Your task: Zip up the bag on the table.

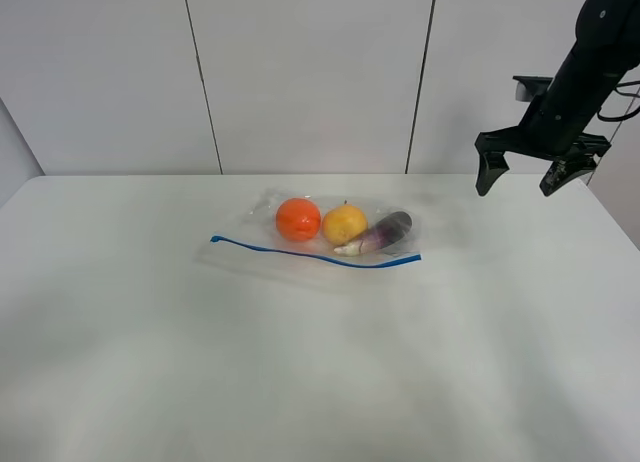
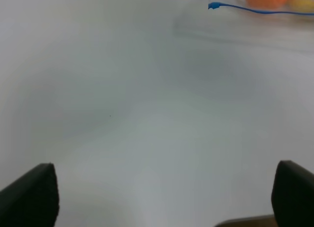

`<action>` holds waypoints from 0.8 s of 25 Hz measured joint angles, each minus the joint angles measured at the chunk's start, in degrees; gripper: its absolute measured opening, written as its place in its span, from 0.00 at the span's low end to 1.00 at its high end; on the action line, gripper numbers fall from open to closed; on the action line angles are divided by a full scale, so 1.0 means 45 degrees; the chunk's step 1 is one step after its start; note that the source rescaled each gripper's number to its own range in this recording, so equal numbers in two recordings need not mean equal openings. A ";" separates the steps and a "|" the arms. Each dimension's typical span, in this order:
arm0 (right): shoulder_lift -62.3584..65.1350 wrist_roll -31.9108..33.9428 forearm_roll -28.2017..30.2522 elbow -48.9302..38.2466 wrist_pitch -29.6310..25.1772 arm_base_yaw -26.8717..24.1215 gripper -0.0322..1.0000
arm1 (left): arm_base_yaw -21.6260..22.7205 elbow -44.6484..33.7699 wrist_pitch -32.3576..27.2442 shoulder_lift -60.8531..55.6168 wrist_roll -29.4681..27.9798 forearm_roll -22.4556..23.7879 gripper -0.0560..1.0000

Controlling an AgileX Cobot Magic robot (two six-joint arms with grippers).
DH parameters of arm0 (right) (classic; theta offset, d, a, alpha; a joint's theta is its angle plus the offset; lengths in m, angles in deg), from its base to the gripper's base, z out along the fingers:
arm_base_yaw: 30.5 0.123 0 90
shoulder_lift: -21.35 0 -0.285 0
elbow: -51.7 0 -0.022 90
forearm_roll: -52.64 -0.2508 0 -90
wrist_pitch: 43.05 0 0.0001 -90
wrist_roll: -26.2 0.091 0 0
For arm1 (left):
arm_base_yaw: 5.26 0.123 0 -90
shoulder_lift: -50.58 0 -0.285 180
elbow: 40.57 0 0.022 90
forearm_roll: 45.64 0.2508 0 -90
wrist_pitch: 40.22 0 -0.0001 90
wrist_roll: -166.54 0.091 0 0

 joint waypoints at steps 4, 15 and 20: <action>0.1712 -0.0028 -0.0012 -0.1615 -0.0011 0.0000 0.96 | 0.0000 0.0000 0.0000 0.0000 0.0000 0.0000 1.00; 0.8594 -0.0028 -0.0225 -0.9385 -0.0065 0.0000 0.96 | 0.0000 0.0000 0.0000 0.0000 0.0000 0.0000 1.00; 1.1490 -0.0028 -0.0276 -1.2074 0.0355 0.0000 0.96 | 0.0000 0.0000 0.0000 0.0000 0.0000 0.0000 1.00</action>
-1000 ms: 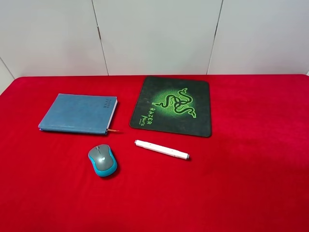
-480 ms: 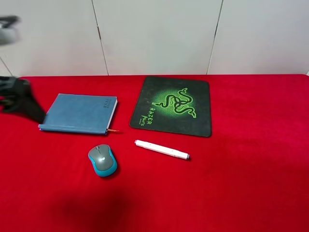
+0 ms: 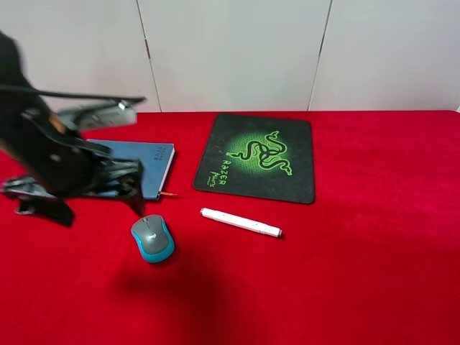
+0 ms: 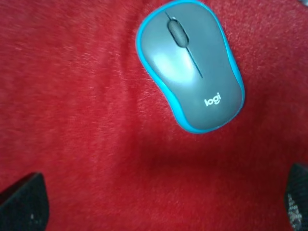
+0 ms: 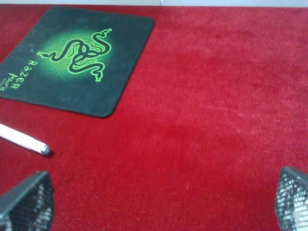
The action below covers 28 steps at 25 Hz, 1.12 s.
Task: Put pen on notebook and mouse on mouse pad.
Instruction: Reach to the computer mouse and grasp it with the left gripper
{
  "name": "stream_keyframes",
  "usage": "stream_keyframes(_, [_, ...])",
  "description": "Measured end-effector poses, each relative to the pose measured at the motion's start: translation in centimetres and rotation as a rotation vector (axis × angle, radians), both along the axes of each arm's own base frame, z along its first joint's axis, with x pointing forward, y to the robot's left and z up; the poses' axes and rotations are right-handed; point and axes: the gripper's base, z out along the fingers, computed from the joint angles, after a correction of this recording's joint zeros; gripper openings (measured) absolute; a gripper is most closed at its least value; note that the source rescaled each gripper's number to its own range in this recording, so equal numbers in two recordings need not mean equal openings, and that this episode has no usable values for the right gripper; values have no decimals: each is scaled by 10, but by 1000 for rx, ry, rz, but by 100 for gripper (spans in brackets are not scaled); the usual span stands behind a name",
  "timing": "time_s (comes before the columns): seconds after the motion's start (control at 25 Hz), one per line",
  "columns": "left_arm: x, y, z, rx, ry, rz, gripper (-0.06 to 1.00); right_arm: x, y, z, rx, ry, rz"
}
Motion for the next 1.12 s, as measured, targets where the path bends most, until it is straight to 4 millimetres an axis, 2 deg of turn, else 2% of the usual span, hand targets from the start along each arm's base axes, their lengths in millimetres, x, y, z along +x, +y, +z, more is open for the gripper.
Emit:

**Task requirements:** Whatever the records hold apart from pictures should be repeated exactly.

**Problem solution:**
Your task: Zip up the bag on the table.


`<action>` holds waypoints from 0.8 s of 25 Hz measured joint angles, each minus the joint angles measured at the chunk's start, in degrees; gripper: its absolute measured opening, written as its place in its span, from 0.00 at the span's low end to 1.00 at its high end; on the action line, gripper numbers fall from open to closed; on the action line angles are divided by a full scale, so 1.0 means 45 degrees; the chunk's step 1 is one step after its start; note that the source rescaled each gripper's number to its own range in this recording, so equal numbers in two recordings need not mean equal openings. A ";" separates the steps and a "|" the arms. Each dimension's typical span, in this order:
arm0 (right): shoulder_lift -62.3584..65.1350 wrist_roll -31.9108..33.9428 forearm_roll -28.2017..30.2522 elbow -48.9302..38.2466 wrist_pitch -29.6310..25.1772 arm_base_yaw -26.8717..24.1215 gripper -0.0322..1.0000
arm1 (left): arm_base_yaw -21.6260..22.7205 elbow -44.6484..33.7699 wrist_pitch -32.3576..27.2442 shoulder_lift -60.8531..55.6168 wrist_roll -29.4681..27.9798 forearm_roll -22.4556..23.7879 gripper -0.0560..1.0000

Controlling an AgileX Cobot Magic robot (two six-joint arms with grippers).
DH parameters of arm0 (right) (classic; theta offset, d, a, alpha; a joint's theta is its angle plus the offset; lengths in m, angles in deg), from its base to the gripper's base, z out along the fingers:
arm_base_yaw: 30.5 0.123 0 90
shoulder_lift: -21.35 0 -0.285 0
elbow: -51.7 0 -0.022 90
forearm_roll: -52.64 -0.2508 0 -90
wrist_pitch: 43.05 0 0.0001 -90
wrist_roll: -26.2 0.091 0 0
For arm1 (left):
arm_base_yaw: 5.26 0.123 0 -90
shoulder_lift: -50.58 0 -0.285 180
elbow: 40.57 0 0.022 90
forearm_roll: 45.64 0.2508 0 -90
wrist_pitch: 40.22 0 -0.0001 90
wrist_roll: -166.54 0.091 0 0

 joint waypoints at steps 4, 15 and 20: <action>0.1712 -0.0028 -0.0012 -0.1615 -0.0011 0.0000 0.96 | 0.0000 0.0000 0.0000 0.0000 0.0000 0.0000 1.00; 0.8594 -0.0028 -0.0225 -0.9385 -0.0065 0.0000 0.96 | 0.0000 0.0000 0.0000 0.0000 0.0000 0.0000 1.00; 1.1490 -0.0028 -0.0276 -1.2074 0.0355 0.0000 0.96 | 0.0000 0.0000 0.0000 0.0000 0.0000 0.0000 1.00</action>
-1000 ms: 
-480 ms: 
+0 ms: 
+0 ms: 
+0 ms: 
The action below covers 28 steps at 25 Hz, 1.12 s.
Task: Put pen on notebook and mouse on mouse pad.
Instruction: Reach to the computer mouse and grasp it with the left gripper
{
  "name": "stream_keyframes",
  "usage": "stream_keyframes(_, [_, ...])",
  "description": "Measured end-effector poses, each relative to the pose measured at the motion's start: translation in centimetres and rotation as a rotation vector (axis × angle, radians), both along the axes of each arm's own base frame, z along its first joint's axis, with x pointing forward, y to the robot's left and z up; the poses' axes and rotations are right-handed; point and axes: the gripper's base, z out along the fingers, computed from the joint angles, after a correction of this recording's joint zeros; gripper openings (measured) absolute; a gripper is most closed at its least value; note that the source rescaled each gripper's number to its own range in this recording, so equal numbers in two recordings need not mean equal openings, and that this episode has no usable values for the right gripper; values have no decimals: each is scaled by 10, but by 1000 for rx, ry, rz, but by 100 for gripper (spans in brackets are not scaled); the usual span stands behind a name",
  "timing": "time_s (comes before the columns): seconds after the motion's start (control at 25 Hz), one per line",
  "columns": "left_arm: x, y, z, rx, ry, rz, gripper (-0.06 to 1.00); right_arm: x, y, z, rx, ry, rz"
}
Motion for the next 1.12 s, as measured, targets where the path bends most, until it is straight to 4 millimetres an axis, 2 deg of turn, else 2% of the usual span, hand targets from the start along each arm's base axes, their lengths in millimetres, x, y, z along +x, +y, +z, more is open for the gripper.
Emit:

The answer requires no additions.